[Exercise prompt]:
Retype the full set of data, character for character.
START Information provided
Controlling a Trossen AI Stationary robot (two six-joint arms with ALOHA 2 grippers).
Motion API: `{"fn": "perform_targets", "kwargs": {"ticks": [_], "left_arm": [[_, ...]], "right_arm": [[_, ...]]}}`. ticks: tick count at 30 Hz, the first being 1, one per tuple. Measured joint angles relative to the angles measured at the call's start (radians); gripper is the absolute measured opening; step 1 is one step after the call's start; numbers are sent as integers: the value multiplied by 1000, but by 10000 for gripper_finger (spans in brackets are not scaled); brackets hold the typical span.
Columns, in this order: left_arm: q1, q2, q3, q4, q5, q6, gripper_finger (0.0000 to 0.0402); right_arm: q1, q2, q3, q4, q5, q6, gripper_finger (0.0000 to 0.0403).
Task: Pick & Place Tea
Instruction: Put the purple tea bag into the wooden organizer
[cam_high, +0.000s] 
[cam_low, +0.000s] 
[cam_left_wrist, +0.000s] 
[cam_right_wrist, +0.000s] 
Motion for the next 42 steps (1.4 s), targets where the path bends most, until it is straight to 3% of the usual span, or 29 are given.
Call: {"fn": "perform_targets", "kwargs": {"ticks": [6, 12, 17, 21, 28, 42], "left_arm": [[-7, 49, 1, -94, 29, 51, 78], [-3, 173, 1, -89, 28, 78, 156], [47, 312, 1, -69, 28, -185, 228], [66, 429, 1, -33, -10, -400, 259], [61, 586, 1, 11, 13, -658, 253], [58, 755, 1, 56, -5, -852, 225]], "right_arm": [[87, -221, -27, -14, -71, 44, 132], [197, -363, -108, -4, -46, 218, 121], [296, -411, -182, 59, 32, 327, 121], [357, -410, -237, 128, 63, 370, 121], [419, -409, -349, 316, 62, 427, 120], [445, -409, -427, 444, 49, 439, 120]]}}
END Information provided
[Solution to this problem]:
Controlling a Trossen AI Stationary robot (two six-joint arms with ALOHA 2 grippers).
Motion API: `{"fn": "perform_targets", "kwargs": {"ticks": [_], "left_arm": [[_, ...]], "right_arm": [[_, ...]]}}`. ticks: tick count at 30 Hz, the first being 1, one per tuple. Measured joint angles relative to the angles measured at the call's start (radians); gripper is the absolute measured opening; step 1 is one step after the call's start; numbers are sent as integers: the value multiplied by 1000, but by 10000 for gripper_finger (spans in brackets are not scaled); brackets hold the typical span.
Columns, in this order: left_arm: q1, q2, q3, q4, q5, q6, gripper_finger (0.0000 to 0.0402); right_arm: q1, q2, q3, q4, q5, q6, gripper_finger (0.0000 to 0.0403).
Task: Pick & Place Tea
Instruction: Put the purple tea bag into the wooden organizer
[cam_high, +0.000s] 
[cam_low, +0.000s] 
[cam_left_wrist, +0.000s] 
[cam_right_wrist, +0.000s] 
Motion for the next 42 steps (1.4 s), targets where the path bends most, until it is straight to 3% of the usual span, or 29 are given.
Call: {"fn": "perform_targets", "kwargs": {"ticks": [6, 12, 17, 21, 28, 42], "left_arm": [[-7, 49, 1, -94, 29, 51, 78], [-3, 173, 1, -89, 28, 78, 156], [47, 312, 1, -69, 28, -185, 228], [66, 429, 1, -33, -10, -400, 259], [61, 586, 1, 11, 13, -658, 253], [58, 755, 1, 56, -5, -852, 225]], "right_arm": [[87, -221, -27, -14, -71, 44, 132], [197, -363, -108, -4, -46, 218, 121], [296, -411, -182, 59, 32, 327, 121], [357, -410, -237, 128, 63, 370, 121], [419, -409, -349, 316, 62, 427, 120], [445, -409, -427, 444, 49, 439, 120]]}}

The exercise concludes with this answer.